Extracted data entries
_____

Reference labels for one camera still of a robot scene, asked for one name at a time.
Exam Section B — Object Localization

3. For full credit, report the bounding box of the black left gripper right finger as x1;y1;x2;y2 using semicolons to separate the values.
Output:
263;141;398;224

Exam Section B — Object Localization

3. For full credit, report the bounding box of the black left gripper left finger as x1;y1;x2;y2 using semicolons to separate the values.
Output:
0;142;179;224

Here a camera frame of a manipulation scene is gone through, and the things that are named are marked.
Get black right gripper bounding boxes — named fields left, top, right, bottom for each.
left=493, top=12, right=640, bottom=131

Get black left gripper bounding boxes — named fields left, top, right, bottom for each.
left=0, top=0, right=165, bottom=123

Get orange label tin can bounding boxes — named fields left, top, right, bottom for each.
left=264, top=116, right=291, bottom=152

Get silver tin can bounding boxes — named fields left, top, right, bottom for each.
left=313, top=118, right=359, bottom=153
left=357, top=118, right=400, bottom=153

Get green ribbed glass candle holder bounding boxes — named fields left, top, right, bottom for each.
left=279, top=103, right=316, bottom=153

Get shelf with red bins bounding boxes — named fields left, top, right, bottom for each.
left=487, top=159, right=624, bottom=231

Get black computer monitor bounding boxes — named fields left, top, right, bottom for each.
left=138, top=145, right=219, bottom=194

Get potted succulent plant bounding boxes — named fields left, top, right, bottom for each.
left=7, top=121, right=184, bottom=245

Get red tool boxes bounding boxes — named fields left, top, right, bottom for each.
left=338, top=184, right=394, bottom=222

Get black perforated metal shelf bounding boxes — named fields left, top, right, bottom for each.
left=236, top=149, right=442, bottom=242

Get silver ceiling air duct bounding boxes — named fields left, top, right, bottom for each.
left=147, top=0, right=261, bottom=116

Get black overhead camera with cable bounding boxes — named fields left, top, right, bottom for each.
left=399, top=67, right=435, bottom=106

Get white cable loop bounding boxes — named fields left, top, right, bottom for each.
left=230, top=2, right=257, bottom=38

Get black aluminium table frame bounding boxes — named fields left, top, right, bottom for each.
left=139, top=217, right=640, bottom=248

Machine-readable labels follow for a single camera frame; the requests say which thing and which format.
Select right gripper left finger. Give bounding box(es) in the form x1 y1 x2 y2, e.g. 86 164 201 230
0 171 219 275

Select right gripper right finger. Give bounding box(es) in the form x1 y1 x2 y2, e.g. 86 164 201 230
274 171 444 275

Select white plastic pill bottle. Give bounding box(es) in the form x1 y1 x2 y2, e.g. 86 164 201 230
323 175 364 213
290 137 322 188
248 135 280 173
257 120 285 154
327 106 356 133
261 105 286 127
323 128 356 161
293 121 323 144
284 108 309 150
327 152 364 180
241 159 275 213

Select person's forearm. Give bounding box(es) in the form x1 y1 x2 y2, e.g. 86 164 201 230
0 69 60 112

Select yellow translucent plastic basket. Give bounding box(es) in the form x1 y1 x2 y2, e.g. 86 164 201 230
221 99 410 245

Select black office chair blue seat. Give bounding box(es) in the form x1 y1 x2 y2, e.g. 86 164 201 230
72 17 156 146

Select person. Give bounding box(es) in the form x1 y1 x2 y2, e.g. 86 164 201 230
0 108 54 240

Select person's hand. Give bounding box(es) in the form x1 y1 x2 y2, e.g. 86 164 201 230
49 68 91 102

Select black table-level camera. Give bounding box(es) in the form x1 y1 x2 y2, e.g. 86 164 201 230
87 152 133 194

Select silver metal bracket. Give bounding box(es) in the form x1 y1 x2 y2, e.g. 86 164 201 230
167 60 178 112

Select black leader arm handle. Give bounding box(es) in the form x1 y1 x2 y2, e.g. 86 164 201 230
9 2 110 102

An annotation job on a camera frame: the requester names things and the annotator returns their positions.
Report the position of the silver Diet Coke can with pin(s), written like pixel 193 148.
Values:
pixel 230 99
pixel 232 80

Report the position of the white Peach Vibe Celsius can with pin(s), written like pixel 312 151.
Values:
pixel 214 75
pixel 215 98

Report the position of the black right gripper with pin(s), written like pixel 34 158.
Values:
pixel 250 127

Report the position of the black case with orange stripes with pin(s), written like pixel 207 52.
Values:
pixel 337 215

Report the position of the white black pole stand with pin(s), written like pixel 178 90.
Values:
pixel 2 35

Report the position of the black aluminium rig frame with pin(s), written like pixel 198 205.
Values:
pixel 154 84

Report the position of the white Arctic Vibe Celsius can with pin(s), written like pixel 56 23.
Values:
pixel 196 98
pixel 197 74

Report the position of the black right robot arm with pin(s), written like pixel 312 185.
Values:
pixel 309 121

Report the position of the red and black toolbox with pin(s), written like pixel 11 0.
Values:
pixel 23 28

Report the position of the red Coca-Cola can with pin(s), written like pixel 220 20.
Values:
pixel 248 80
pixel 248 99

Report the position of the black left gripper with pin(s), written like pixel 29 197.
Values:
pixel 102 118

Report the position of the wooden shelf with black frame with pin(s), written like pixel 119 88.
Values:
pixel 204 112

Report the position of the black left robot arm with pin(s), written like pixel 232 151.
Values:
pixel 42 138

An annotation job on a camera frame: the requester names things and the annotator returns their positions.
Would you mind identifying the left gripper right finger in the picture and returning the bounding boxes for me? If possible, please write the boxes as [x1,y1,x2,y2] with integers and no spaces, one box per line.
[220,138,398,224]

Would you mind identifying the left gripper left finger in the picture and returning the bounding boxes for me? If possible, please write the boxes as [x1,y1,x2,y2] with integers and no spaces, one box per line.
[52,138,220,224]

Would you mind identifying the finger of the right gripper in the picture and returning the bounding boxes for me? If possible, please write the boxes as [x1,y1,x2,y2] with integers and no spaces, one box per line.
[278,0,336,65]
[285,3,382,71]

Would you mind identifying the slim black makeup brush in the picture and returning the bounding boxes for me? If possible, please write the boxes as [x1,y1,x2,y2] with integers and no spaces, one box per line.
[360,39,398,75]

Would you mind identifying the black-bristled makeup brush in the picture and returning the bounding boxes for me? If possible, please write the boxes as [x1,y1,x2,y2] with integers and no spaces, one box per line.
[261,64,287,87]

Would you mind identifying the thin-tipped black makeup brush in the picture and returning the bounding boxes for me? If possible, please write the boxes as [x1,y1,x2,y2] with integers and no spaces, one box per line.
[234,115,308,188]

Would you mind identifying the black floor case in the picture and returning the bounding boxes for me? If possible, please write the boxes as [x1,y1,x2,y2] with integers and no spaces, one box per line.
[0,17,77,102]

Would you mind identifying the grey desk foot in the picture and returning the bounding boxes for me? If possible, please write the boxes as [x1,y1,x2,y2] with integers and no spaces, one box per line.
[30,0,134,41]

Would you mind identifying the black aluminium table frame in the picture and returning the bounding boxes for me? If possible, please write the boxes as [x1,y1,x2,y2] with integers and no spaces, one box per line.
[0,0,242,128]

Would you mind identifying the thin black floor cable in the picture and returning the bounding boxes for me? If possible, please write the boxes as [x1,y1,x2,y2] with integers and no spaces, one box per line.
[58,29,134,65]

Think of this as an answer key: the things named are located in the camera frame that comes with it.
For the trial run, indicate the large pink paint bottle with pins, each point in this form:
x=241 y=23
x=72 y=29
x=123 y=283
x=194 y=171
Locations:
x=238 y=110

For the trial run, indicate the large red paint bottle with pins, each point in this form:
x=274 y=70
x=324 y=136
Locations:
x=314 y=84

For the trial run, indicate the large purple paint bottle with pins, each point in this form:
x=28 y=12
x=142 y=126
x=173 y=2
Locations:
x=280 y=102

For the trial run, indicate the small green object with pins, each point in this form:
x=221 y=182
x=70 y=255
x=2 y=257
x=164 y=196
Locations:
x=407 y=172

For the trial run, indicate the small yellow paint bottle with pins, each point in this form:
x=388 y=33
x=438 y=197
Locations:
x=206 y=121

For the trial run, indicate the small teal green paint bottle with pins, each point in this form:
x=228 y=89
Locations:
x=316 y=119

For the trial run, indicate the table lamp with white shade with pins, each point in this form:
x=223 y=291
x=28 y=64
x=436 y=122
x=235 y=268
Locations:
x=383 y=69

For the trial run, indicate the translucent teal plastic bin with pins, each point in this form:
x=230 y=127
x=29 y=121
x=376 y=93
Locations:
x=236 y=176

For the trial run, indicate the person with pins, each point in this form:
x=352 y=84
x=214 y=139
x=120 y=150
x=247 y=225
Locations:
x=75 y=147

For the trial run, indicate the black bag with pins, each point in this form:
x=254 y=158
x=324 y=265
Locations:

_____

Task directions: Which lines above hold the string "paint"? Copy every one of them.

Response to the exercise:
For the trial run, indicate the large pink paint bottle with pins, each point in this form:
For the trial run, indicate the large red paint bottle with pins, each point in this form:
For the trial run, indicate the large purple paint bottle with pins, each point in this form:
For the trial run, indicate the small yellow paint bottle with pins, each point in this form:
For the trial run, indicate the small teal green paint bottle with pins, each point in this form:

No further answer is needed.